TASK ITEM — Count every line below containing "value"; state the number only.

PROVIDED INFORMATION Start Marker

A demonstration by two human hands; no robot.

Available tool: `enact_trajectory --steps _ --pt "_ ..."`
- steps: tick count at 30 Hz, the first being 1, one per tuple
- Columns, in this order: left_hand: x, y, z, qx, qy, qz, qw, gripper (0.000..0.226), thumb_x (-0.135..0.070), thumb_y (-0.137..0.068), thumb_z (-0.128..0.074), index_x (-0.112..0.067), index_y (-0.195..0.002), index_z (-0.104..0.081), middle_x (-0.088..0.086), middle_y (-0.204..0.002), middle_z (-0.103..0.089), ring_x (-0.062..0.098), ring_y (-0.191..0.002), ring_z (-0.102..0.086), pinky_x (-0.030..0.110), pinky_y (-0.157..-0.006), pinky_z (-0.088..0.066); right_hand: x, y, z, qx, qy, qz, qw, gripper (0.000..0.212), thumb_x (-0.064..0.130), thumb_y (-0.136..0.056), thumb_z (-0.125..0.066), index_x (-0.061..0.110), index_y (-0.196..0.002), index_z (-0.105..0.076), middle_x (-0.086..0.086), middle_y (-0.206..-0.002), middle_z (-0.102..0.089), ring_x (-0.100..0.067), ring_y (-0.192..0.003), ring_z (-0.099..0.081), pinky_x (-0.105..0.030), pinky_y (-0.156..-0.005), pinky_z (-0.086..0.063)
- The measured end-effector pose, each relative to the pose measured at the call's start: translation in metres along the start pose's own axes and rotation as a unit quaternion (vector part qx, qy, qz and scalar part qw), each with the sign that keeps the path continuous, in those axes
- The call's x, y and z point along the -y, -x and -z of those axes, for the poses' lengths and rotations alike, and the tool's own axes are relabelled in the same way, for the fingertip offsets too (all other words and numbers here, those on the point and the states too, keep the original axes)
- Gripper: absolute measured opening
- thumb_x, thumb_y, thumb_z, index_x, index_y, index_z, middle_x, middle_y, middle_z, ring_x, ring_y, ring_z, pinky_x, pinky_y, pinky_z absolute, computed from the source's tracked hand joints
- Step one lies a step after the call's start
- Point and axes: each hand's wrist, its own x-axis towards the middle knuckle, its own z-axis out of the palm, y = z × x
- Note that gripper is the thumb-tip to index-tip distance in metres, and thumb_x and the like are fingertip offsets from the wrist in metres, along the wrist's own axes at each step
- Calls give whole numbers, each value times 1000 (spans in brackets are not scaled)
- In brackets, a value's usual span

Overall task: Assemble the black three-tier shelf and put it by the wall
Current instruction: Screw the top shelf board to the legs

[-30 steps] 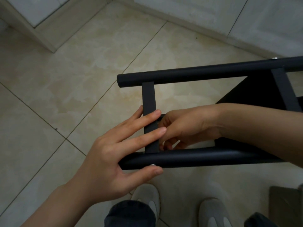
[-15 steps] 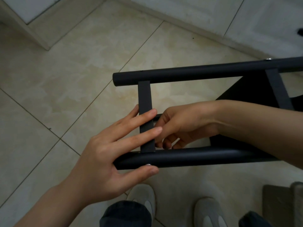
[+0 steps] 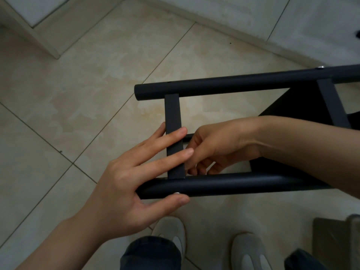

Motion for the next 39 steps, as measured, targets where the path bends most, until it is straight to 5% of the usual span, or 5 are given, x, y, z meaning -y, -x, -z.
enact_trajectory --steps 10,15,20,34,39 --pt "-1 0 -2 -5 5 2 1000 54 -40 -87 -69 -15 -133 -58 5 -153 -46 26 -146 -40 41 -116 -40 1 2 0 1 17 17 1000 29 16 -93 -63 21 -65 -73 3 -70 -66 -8 -66 -58 -24 -70 -48" --pt "-1 2 -2 -6 4 2 1000 53 -42 -88 -68 -18 -134 -58 3 -154 -46 25 -147 -40 36 -117 -38 -1 -2 -5 -9 10 21 1000 12 15 -94 -61 11 -87 -69 0 -77 -65 -11 -70 -56 -26 -72 -47" --pt "-1 0 -2 -7 10 2 1000 54 -39 -86 -69 -16 -133 -58 5 -154 -46 27 -147 -39 39 -116 -39 0 1 -1 -9 15 11 1000 27 17 -93 -64 20 -67 -72 4 -69 -64 -7 -64 -57 -23 -67 -47" --pt "-1 0 -2 -7 4 -1 1000 53 -40 -87 -68 -17 -133 -59 4 -153 -46 27 -147 -39 36 -117 -38 1 -2 -6 -28 47 33 998 19 16 -96 -58 1 -104 -68 -9 -91 -64 -18 -80 -55 -31 -78 -47" --pt "-2 0 -3 -9 2 2 1000 53 -41 -87 -68 -16 -133 -59 4 -153 -47 26 -146 -40 36 -116 -38 2 3 0 -4 33 28 999 14 15 -94 -61 10 -85 -70 0 -75 -65 -10 -69 -57 -25 -71 -47"
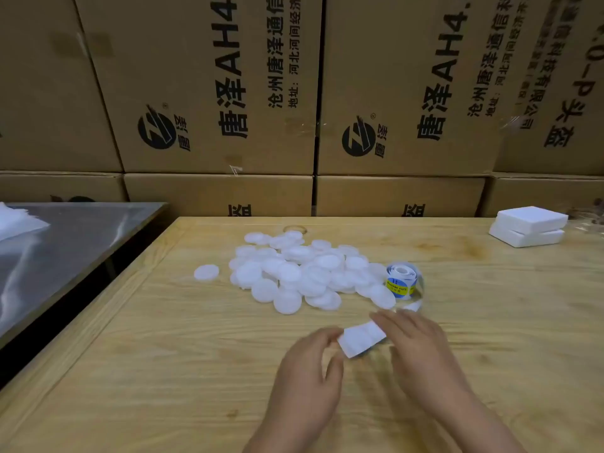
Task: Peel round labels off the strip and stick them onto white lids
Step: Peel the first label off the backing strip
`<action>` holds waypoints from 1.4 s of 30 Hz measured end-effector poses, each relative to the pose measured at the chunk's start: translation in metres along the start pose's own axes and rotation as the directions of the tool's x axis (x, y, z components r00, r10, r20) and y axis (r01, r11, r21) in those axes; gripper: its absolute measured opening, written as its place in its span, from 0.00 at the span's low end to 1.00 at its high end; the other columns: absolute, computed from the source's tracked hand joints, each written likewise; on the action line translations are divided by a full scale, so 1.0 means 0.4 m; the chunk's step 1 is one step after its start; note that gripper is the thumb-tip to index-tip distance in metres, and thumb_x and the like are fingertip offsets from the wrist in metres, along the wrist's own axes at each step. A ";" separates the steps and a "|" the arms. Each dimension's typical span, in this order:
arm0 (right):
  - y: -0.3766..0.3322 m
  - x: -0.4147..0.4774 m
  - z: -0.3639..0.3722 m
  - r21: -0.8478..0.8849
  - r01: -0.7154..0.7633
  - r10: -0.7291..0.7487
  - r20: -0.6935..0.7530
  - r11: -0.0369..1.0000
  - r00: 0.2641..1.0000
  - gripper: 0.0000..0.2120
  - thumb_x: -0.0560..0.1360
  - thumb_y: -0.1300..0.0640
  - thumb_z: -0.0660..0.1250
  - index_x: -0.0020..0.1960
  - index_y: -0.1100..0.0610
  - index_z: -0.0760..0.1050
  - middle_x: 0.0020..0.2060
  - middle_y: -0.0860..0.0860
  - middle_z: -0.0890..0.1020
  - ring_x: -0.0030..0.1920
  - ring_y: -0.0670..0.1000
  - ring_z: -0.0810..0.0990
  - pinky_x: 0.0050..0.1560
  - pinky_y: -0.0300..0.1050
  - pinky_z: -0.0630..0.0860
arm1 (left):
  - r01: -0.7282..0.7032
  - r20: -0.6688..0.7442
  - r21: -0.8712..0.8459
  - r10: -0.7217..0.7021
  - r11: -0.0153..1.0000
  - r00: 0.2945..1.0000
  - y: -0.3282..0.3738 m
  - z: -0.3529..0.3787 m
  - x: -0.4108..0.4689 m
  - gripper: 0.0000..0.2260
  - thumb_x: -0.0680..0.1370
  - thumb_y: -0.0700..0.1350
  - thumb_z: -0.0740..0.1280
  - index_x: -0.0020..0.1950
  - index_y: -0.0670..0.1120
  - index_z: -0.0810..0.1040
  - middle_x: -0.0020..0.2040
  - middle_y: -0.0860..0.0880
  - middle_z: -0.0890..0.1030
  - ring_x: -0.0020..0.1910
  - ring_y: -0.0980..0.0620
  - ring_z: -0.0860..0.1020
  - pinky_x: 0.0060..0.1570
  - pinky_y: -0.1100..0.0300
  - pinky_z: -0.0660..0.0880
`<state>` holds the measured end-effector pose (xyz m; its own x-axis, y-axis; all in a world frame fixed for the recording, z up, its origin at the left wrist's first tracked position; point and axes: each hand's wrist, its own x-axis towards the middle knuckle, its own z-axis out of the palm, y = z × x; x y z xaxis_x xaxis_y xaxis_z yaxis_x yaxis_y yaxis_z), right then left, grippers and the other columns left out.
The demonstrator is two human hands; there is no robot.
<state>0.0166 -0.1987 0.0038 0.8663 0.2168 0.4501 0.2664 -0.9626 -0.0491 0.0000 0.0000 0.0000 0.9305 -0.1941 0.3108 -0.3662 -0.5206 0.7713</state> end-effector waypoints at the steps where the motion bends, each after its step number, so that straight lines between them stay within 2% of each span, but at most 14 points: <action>1: 0.006 0.035 0.028 -0.050 -0.025 0.030 0.099 0.998 0.995 0.29 0.71 0.62 0.63 0.71 0.48 0.65 0.71 0.44 0.67 0.73 0.56 0.62 0.68 0.53 0.60 | -0.026 0.026 0.073 0.024 0.997 0.999 -0.017 0.019 0.042 0.18 0.77 0.46 0.63 0.67 0.54 0.70 0.64 0.62 0.73 0.64 0.64 0.69 0.63 0.70 0.62; 2: -0.002 0.057 0.046 -0.063 -0.067 0.079 0.215 0.996 0.973 0.29 0.74 0.61 0.58 0.73 0.47 0.60 0.73 0.42 0.61 0.76 0.52 0.53 0.72 0.53 0.49 | -0.024 0.090 0.169 0.009 0.985 0.996 -0.028 0.039 0.078 0.22 0.77 0.46 0.63 0.71 0.53 0.65 0.69 0.59 0.68 0.69 0.61 0.64 0.67 0.66 0.59; 3: -0.002 0.076 0.071 -0.089 -0.073 0.096 0.289 0.993 0.953 0.27 0.75 0.62 0.54 0.72 0.46 0.60 0.73 0.42 0.61 0.76 0.50 0.51 0.73 0.53 0.42 | -0.037 0.153 0.222 0.002 0.974 0.988 -0.045 0.064 0.119 0.25 0.76 0.46 0.63 0.74 0.53 0.62 0.73 0.57 0.64 0.73 0.59 0.59 0.70 0.62 0.57; 6: -0.001 0.104 0.099 -0.035 -0.122 0.127 0.277 0.992 0.952 0.19 0.71 0.63 0.53 0.56 0.47 0.71 0.55 0.42 0.76 0.65 0.47 0.68 0.74 0.54 0.41 | -0.048 0.278 0.260 -0.027 0.964 0.960 -0.082 0.104 0.166 0.29 0.74 0.50 0.63 0.74 0.54 0.60 0.74 0.56 0.61 0.75 0.57 0.53 0.71 0.57 0.51; 9: 0.005 0.129 0.099 -0.108 -0.107 0.131 0.247 0.988 0.960 0.14 0.72 0.59 0.55 0.53 0.46 0.72 0.49 0.44 0.79 0.58 0.46 0.73 0.71 0.57 0.38 | -0.110 0.227 0.279 0.046 0.954 0.973 -0.116 0.119 0.183 0.17 0.76 0.51 0.61 0.65 0.55 0.72 0.62 0.55 0.77 0.68 0.55 0.67 0.67 0.56 0.59; 11: 0.005 0.150 0.095 -0.101 -0.112 0.131 0.209 0.989 0.969 0.11 0.74 0.58 0.55 0.51 0.47 0.73 0.46 0.45 0.79 0.57 0.48 0.74 0.69 0.59 0.36 | -0.093 0.115 0.186 0.073 0.978 0.991 -0.116 0.116 0.198 0.09 0.78 0.48 0.60 0.53 0.52 0.79 0.47 0.53 0.82 0.51 0.51 0.77 0.55 0.54 0.71; 14: -0.003 0.167 0.078 -0.042 -0.119 0.120 0.030 0.992 0.992 0.10 0.74 0.59 0.63 0.54 0.51 0.76 0.52 0.48 0.79 0.60 0.52 0.74 0.71 0.63 0.46 | 0.047 0.070 -0.006 -0.046 0.999 0.996 -0.120 0.110 0.206 0.08 0.79 0.47 0.61 0.42 0.50 0.77 0.35 0.53 0.79 0.37 0.52 0.75 0.42 0.57 0.73; 17: -0.023 0.164 0.095 0.133 -0.193 0.229 -0.371 0.972 0.900 0.17 0.63 0.67 0.75 0.52 0.62 0.79 0.50 0.59 0.79 0.52 0.64 0.78 0.58 0.57 0.71 | 0.165 0.130 -0.228 -0.138 0.960 0.982 -0.118 0.105 0.209 0.07 0.79 0.45 0.63 0.48 0.50 0.81 0.42 0.55 0.83 0.43 0.56 0.79 0.44 0.62 0.74; 19: -0.047 0.155 0.113 0.269 -0.203 0.308 -0.439 0.941 0.844 0.13 0.64 0.67 0.75 0.48 0.62 0.79 0.45 0.59 0.79 0.46 0.63 0.78 0.51 0.52 0.71 | 0.224 0.148 -0.399 -0.178 0.889 0.973 -0.114 0.097 0.214 0.08 0.79 0.41 0.63 0.51 0.49 0.81 0.46 0.52 0.84 0.46 0.56 0.81 0.47 0.64 0.75; 24: -0.076 0.137 0.153 0.539 -0.269 0.423 -0.183 0.798 0.887 0.09 0.70 0.61 0.73 0.50 0.58 0.81 0.46 0.52 0.79 0.49 0.54 0.74 0.54 0.46 0.69 | 0.307 0.195 -0.623 -0.237 0.720 0.952 -0.112 0.073 0.219 0.09 0.79 0.36 0.62 0.51 0.46 0.80 0.49 0.45 0.83 0.49 0.47 0.81 0.54 0.52 0.75; 31: -0.094 0.122 0.137 0.612 -0.276 0.396 -0.068 0.741 0.916 0.09 0.71 0.61 0.72 0.51 0.56 0.81 0.45 0.44 0.81 0.49 0.47 0.76 0.53 0.39 0.69 | 0.291 0.199 -0.678 -0.213 0.674 0.957 -0.115 0.053 0.217 0.16 0.77 0.30 0.59 0.54 0.47 0.79 0.53 0.40 0.81 0.48 0.48 0.80 0.48 0.60 0.75; 34: -0.098 0.123 0.139 0.661 -0.327 0.474 -0.049 0.675 0.879 0.07 0.70 0.62 0.72 0.48 0.55 0.81 0.39 0.40 0.80 0.45 0.45 0.78 0.46 0.26 0.67 | 0.272 0.224 -0.721 -0.157 0.638 0.962 -0.112 0.049 0.212 0.22 0.76 0.27 0.57 0.60 0.49 0.77 0.52 0.41 0.82 0.48 0.48 0.82 0.44 0.64 0.76; 39: -0.094 0.117 0.144 0.696 -0.350 0.517 -0.036 0.627 0.855 0.07 0.68 0.66 0.73 0.44 0.56 0.82 0.37 0.39 0.78 0.41 0.35 0.76 0.43 0.21 0.66 | 0.235 0.226 -0.690 -0.104 0.685 0.968 -0.100 0.060 0.208 0.20 0.76 0.26 0.55 0.54 0.44 0.80 0.52 0.50 0.82 0.48 0.61 0.81 0.44 0.70 0.74; 42: -0.091 0.115 0.149 0.632 -0.321 0.449 -0.048 0.705 0.892 0.06 0.68 0.67 0.72 0.43 0.59 0.82 0.40 0.46 0.78 0.40 0.43 0.76 0.43 0.22 0.65 | 0.196 0.159 -0.601 -0.125 0.775 0.979 -0.103 0.072 0.203 0.10 0.78 0.35 0.61 0.48 0.46 0.81 0.44 0.52 0.84 0.43 0.59 0.81 0.43 0.68 0.74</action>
<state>0.0721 -0.1441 -0.0268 0.8721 -0.2471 0.4224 0.1769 -0.6455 -0.7429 0.0911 -0.0182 -0.0223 0.9589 -0.2573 0.1199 -0.1084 0.0585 0.9924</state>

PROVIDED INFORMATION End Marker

THE ANSWER — 2